Версия этой истории у Коттона начинается иначе и включает отрывок, которого нет ни в одном из имеющихся у меня изданий оригинала: «Мандана в сочинении Ксенофонта спрашивает Кира, как он собирается учиться справедливости и другим добродетелям среди мидян, оставив всех своих учителей в Персии? Он ответил, что давно уже научился этому; что его наставник часто заставлял его быть судьей в спорах между товарищами по играм и однажды высек его за то, что он вынес неверный приговор». — У. К. Х.
Моему педанту пришлось бы произнести весьма ученую речь «in genere demonstrativo», прежде чем он убедил бы меня, что его школа похожа на ту. Они знали, как выбрать самый прямой путь к делу; и, видя, что наука, когда она применяется наиболее правильно и понимается наилучшим образом, не может дать ничего, кроме благоразумия, моральной честности и решимости, они сочли уместным с самого начала приобщать своих детей к знанию результатов и наставлять их не по слухам и зубрежке, а на опыте действий, живо формируя и лепя их; не только словами и наставлениями, но главным образом делами и примерами; чтобы это было знание не только в уме, но стало его складом и привычкой: не приобретением, а естественным достоянием. Когда Агесилая спросили по этому поводу, что, по его мнению, наиболее подобает учить мальчикам, он ответил: «То, что им следует делать, когда они станут мужчинами». — [Плутарх, «Изречения лакедемонян». Руссо заимствует это выражение в своем «Diswuys sur tes Lettres».] — Неудивительно, если такое воспитание приводило к столь поразительным результатам.

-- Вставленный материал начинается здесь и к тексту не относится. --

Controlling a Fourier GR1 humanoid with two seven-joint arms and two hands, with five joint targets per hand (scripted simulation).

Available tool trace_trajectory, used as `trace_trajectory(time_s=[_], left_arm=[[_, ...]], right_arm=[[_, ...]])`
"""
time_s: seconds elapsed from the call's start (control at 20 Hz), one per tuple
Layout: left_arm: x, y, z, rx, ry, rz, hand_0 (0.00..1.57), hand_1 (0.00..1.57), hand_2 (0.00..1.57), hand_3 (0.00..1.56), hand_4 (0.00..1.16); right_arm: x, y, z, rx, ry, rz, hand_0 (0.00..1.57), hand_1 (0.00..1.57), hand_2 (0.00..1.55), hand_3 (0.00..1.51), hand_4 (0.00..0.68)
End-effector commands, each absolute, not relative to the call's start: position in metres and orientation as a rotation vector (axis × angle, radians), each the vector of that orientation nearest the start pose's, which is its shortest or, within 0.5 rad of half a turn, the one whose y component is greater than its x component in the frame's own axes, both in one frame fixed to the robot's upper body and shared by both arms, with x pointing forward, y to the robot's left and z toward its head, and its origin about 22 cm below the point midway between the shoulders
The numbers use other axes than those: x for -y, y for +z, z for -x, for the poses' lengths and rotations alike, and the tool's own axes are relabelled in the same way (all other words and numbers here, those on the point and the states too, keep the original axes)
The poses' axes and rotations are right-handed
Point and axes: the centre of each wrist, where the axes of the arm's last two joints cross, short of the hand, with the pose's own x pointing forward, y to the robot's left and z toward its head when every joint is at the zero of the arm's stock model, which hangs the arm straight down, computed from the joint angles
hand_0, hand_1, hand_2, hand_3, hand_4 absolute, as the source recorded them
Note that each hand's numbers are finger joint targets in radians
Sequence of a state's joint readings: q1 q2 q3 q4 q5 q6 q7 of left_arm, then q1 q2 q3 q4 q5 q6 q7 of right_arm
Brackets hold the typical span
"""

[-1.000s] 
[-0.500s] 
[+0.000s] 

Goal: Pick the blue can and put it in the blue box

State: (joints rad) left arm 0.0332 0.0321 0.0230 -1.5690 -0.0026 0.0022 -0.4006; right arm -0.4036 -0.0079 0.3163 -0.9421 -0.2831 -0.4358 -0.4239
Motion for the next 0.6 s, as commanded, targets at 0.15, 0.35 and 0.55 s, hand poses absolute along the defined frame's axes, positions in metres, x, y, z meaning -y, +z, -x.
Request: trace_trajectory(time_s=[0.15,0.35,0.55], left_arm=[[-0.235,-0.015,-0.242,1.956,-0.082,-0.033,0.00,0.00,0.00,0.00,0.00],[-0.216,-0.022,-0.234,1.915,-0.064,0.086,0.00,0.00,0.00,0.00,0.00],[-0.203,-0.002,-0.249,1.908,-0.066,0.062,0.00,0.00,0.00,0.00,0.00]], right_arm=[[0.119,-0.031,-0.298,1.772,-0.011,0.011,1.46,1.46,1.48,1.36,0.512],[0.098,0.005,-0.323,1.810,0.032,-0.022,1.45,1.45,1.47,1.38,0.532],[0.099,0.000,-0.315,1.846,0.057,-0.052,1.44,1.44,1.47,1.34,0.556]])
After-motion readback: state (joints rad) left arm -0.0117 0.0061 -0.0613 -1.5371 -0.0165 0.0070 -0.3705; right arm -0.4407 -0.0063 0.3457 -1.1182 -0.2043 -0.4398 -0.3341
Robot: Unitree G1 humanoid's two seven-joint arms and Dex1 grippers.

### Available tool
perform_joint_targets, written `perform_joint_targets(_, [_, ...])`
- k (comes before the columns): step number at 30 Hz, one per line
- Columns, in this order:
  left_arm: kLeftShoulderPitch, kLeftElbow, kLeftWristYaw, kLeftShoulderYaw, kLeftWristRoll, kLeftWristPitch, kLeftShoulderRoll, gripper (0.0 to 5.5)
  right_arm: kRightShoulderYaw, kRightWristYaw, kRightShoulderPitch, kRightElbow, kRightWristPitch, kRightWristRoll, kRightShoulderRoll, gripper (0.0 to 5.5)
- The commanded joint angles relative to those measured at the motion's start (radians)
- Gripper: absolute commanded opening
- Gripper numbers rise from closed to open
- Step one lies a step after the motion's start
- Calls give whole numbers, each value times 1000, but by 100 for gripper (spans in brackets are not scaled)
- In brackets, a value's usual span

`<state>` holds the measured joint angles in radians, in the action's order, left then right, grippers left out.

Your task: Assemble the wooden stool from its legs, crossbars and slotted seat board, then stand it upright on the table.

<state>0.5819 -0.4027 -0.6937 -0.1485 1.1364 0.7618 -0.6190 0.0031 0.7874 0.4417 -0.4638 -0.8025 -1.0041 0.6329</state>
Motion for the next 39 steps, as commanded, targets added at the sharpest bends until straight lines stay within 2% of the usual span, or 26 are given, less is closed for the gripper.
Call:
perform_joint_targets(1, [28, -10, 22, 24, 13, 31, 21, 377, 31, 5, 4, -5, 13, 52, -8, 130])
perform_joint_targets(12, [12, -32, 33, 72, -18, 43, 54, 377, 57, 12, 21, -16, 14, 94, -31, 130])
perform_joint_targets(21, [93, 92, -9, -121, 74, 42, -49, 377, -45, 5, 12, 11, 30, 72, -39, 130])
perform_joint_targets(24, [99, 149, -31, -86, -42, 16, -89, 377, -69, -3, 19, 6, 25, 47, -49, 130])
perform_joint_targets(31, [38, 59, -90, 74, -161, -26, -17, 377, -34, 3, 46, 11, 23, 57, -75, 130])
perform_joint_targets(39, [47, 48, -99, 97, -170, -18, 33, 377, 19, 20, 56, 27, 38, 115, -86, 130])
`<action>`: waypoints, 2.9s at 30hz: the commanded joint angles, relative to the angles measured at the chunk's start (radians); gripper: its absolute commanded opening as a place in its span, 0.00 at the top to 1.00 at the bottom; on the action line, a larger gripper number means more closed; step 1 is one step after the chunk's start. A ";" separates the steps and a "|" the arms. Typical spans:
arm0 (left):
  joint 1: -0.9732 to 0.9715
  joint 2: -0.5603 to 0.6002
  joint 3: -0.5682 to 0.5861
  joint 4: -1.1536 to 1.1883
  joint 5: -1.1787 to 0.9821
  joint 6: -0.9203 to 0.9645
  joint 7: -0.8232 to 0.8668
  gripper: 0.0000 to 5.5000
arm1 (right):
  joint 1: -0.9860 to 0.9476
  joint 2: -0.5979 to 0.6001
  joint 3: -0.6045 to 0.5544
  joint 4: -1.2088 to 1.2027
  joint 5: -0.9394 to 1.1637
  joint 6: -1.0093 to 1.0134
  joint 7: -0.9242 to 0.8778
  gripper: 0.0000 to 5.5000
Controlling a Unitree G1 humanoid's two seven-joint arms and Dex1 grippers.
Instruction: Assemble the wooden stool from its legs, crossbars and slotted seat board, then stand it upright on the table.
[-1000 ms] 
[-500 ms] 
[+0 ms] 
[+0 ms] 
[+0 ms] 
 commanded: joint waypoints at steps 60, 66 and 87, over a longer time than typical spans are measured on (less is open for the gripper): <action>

Говорят, они отправлялись в другие города Греции, чтобы искать риторов, живописцев и музыкантов, но в Лакедемон — за законодателями, магистратами и полководцами; в Афинах они учились хорошо говорить, здесь — хорошо поступать; там — освобождаться от софистических аргументов и распутывать обман двусмысленных силлогизмов, здесь — избегать приманок и соблазнов удовольствия и с благородным мужеством и решимостью побеждать угрозы судьбы и смерти; те ломали голову над словами, эти ставили своей задачей исследовать вещи; там был вечный лепет языка, здесь — непрерывное упражнение души. И поэтому нет ничего странного в том, что когда Антипатр потребовал от них пятьдесят детей в качестве заложников, они ответили, совершенно вопреки тому, как поступили бы мы, что предпочли бы дать ему вдвое больше взрослых мужчин, — настолько они дорожили потерей воспитания своей страны. Когда Агесилай уговаривал Ксенофонта отправить своих детей в Спарту для обучения, он сказал: «Не для того, чтобы учиться там логике или риторике, а чтобы быть наставленными в благороднейшей из всех наук, а именно в науке повиноваться и повелевать». — [Плутарх, «Жизнь Агесилая», гл. 7.]
Очень забавно видеть, как Сократ в своей манере подшучивает над Гиппием, — [Платон, «Диалоги»: «Гиппий Больший».] — который рассказывает ему, сколько денег он заработал, особенно в некоторых маленьких деревнях Сицилии, преподаванием в школе, и что в Спарте он не заработал ни гроша: «Что за глупый и тупой народ, — сказал Сократ, — без смысла и разумения, которые ни во что не ставят ни грамматику, ни поэзию, а занимаются только изучением генеалогий и преемственности своих царей, оснований, возвышений и упадков государств и тому подобными небылицами!» После чего, заставив Гиппия шаг за шагом признать превосходство их формы государственного управления, а также счастье и добродетель их частной жизни, он оставляет его самого догадываться о выводе, который он делает о бесполезности его педантических искусств.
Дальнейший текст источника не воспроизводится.